Research in lung cancer has demonstrated that PIAS3 downregulation occurs in approximately 50% of NSCLC specimens, with similar patterns observed in glioblastoma multiforme . This suggests PIAS3 evaluation may have broader relevance across multiple cancer types with STAT3 pathway activation.
To address contradictory results in PIAS3 research, implement these rigorous approaches:
Cell type-specific analysis:
Compare PIAS3 function across multiple cell types within the same experimental framework.
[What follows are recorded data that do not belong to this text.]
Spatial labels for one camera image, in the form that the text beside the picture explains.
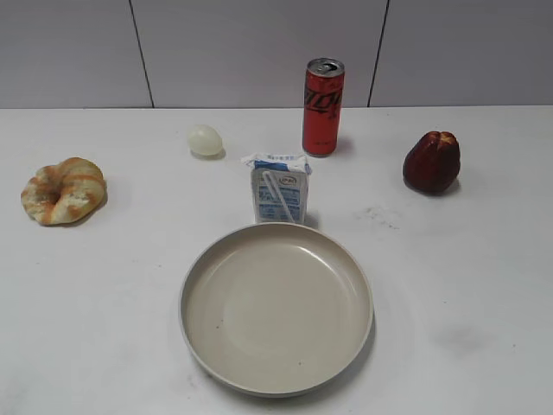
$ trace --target egg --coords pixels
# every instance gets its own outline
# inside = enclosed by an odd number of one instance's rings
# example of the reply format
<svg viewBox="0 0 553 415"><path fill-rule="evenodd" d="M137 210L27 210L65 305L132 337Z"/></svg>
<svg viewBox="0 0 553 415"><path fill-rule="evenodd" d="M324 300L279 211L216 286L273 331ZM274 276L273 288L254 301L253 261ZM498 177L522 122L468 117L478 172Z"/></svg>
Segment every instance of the egg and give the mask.
<svg viewBox="0 0 553 415"><path fill-rule="evenodd" d="M188 133L188 147L199 156L217 156L223 150L223 140L209 125L195 125Z"/></svg>

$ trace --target beige plate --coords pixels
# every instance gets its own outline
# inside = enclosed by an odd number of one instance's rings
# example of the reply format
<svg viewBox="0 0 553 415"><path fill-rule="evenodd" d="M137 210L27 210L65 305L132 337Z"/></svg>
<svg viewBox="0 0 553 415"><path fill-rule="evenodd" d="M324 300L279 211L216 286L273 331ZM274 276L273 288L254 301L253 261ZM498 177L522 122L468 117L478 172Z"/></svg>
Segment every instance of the beige plate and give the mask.
<svg viewBox="0 0 553 415"><path fill-rule="evenodd" d="M339 244L268 223L210 246L182 288L181 325L198 362L239 391L269 397L331 380L372 324L366 278Z"/></svg>

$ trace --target red can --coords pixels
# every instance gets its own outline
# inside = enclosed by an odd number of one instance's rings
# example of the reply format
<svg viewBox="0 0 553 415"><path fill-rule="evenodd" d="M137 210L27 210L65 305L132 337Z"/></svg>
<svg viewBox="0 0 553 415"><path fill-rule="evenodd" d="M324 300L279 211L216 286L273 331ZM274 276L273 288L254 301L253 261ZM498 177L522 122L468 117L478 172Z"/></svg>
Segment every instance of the red can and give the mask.
<svg viewBox="0 0 553 415"><path fill-rule="evenodd" d="M303 149L325 157L336 150L344 89L344 64L319 58L308 63L303 95Z"/></svg>

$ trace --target red apple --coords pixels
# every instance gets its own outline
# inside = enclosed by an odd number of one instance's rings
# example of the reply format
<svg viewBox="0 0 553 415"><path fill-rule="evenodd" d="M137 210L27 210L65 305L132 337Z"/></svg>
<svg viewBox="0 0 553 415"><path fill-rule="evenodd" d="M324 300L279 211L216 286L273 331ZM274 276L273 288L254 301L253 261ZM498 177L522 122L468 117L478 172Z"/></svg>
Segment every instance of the red apple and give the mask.
<svg viewBox="0 0 553 415"><path fill-rule="evenodd" d="M424 193L438 194L449 187L459 174L459 143L447 131L424 134L404 161L404 179Z"/></svg>

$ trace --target glazed pastry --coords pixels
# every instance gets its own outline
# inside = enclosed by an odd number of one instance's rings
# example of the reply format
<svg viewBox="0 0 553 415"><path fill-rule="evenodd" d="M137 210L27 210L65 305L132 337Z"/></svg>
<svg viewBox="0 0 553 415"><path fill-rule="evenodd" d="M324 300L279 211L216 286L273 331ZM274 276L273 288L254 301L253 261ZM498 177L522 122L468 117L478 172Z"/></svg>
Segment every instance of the glazed pastry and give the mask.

Standardize key variables (protein expression levels, stimulation conditions, readout assays).
Context-dependent regulation:
Systematically vary experimental conditions (serum levels, cell density, matrix composition).
Test how these contextual factors influence PIAS3 function and localization.
Temporal resolution:
Quantitative modeling:
Develop mathematical models incorporating known interactions and rate constants.
Use these models to identify parameter ranges that could explain apparently contradictory observations.
Research suggests current models cannot fully explain all experimental observations regarding MITF-PIAS3-STAT3 interactions .
Integrated multi-omics approach:
Combine proteomic, phospho-proteomic, and transcriptomic analyses.
Identify additional pathway components that may explain context-dependent effects.